A.B. England recently concluded a three-part series on writing methods called, “Searching for a Method to Madness.” The essays were thought provoking and inspiring. Here are links to all three parts: 1, 2,3.
Image credit: Matthieu (flickr)
Reading her series, I found myself examining my own technique and I realized I’d actually fallen into something of a method that involves the use of index cards. At the moment, I am using virtual index cards in the writing program Scrivener but I also use the old fashioned 3×5 paper sort too. I also use other little scraps of paper where I can.
While may sound like a novel-by-gerbil method of writing I’m certainly not the first. For example, the novelist in Kurt Vonnegut’s Hocus Pocus claimed to have written an entire book on bits of found paper. Vladimir Nabokov also used index cards to write his novels. I remember reading someplace that he would scribble cards while his wife drove on long automobile trips. I’m not sure if I could do that. I suppose not having two screaming kids in the back seat would be help.
In any case, here are a few lessons I’ve learned about index cards:
1. Be Clear – Nothing is worse than finding a card in your stack that says “remember that thing” or “add dialogue from today’s conversation”. Even though you were in a hurry and swore you’d remember the details, I guarantee that you will not and you will bang your head on the table when you find cards like this in the stack.
2. Be Concise – Putting complete sentences on an index card may feel like a path to clarity, but in the confined space of the card you end up taking card after card and invariably one will get lost and become “remember this thing.”
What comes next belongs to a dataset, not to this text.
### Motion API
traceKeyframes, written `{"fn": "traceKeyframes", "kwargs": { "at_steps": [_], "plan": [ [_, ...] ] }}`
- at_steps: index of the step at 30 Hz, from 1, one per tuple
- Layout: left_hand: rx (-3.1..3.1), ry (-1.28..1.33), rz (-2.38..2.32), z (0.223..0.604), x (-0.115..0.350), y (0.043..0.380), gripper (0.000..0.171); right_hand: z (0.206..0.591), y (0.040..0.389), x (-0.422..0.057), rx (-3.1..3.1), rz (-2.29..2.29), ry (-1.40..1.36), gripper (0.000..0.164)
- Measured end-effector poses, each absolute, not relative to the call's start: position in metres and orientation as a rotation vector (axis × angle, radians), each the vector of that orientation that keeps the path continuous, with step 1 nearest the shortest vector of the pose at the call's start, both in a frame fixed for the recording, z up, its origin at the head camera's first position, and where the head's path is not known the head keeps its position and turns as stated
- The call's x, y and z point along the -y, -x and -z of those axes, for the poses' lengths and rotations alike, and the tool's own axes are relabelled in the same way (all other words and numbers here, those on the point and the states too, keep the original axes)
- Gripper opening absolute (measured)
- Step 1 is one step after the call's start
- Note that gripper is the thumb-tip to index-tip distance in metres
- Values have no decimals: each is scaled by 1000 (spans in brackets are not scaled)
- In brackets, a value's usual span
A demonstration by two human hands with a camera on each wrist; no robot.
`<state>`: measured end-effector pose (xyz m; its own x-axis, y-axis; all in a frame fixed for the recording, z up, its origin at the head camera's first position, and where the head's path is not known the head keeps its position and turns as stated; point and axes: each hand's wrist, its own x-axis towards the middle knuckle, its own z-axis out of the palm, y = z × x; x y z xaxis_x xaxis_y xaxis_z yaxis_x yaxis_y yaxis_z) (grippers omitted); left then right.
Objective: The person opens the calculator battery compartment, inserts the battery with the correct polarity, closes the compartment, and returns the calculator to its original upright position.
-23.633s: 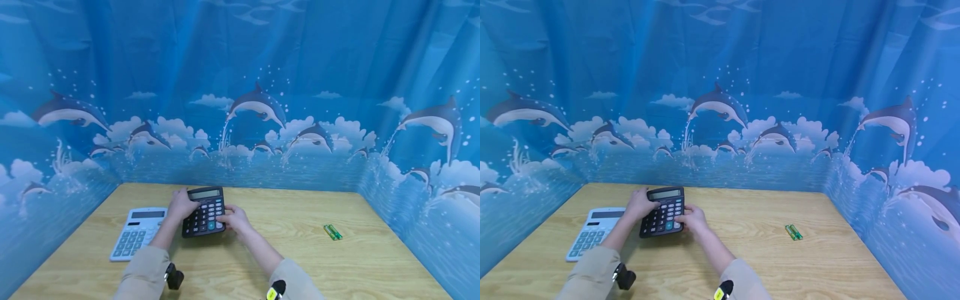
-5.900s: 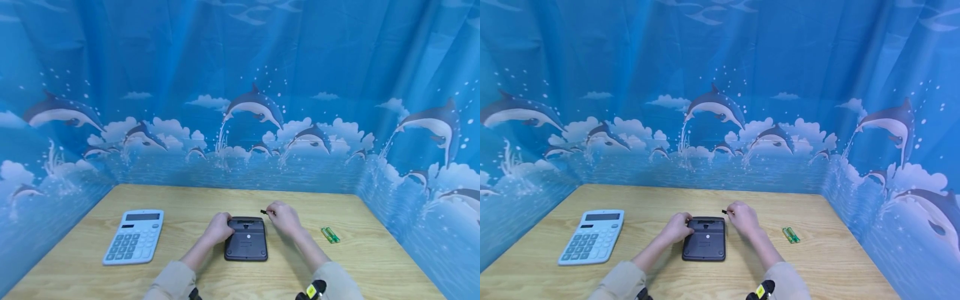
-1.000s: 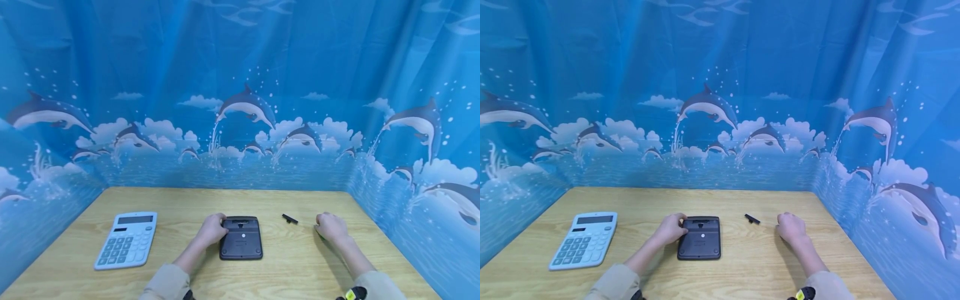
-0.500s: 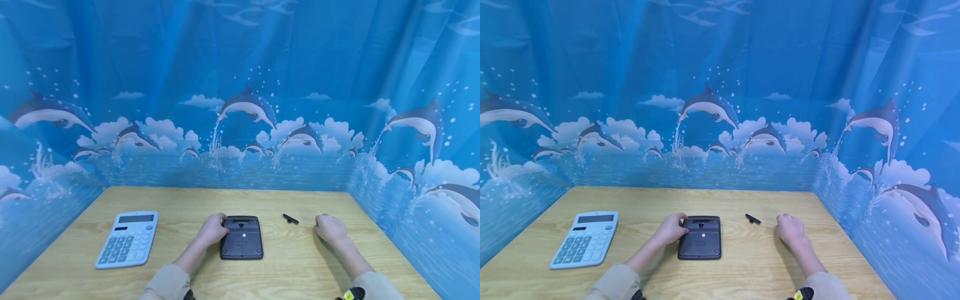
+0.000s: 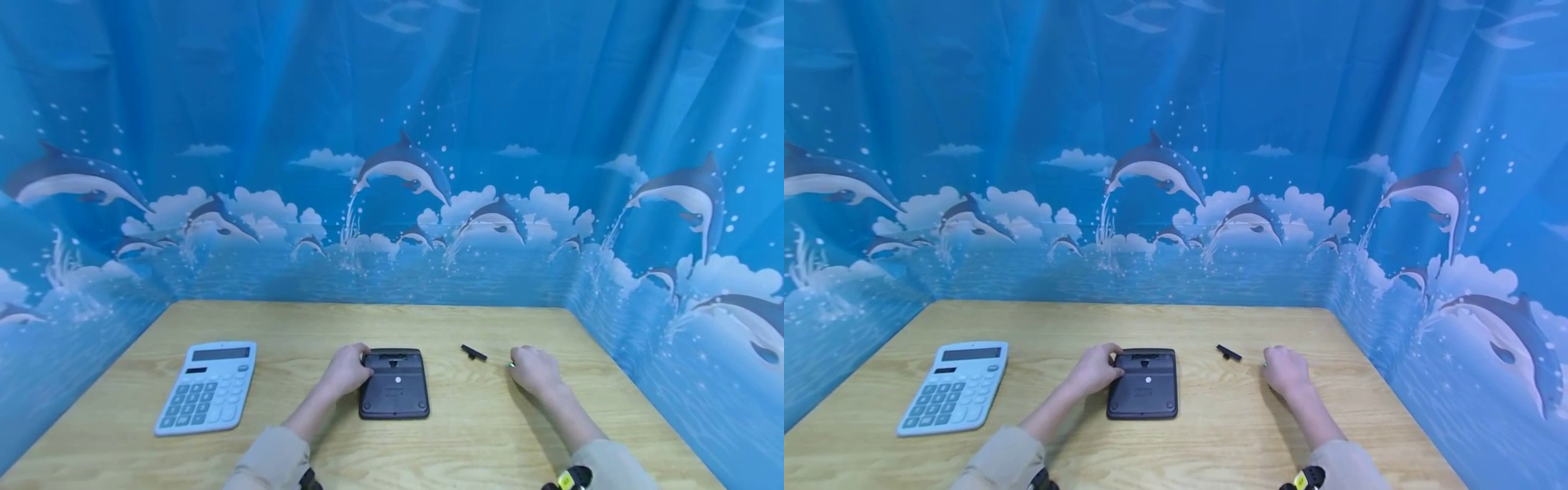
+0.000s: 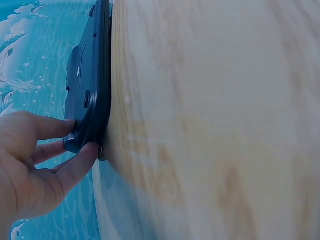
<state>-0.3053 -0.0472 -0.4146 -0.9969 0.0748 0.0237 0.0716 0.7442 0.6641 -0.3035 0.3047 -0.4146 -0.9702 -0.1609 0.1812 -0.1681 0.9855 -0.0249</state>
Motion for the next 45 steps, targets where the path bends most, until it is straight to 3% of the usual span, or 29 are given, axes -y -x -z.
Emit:
{"fn": "traceKeyframes", "kwargs": {
  "at_steps": [8, 22, 45],
  "plan": [
    [-2932, -123, -1124, 415, 46, 304, 40, 417, 305, -304, 2945, -76, -261, 19],
    [-2942, -137, -1125, 415, 47, 303, 38, 410, 302, -300, 2986, -181, -292, 3],
    [-2950, -152, -1116, 414, 48, 301, 36, 385, 302, -278, 2842, -516, -207, 21]
  ]
}}
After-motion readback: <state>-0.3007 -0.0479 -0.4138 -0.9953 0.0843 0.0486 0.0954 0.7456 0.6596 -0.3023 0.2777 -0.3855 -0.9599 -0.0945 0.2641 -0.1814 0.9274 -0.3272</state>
3. Think Non-Linear – The benefit of using index cards is that you can shuffle and reorder them with ease. However, if you have constructed your thoughts in such a way that one MUST lead to the next, you’re missing out on the interesting possibilities that occur when you suddenly shake up the stream of your narrative.
I have a few more thoughts about index cards that I’ll share in future posts, but I’d love to hear about your experience.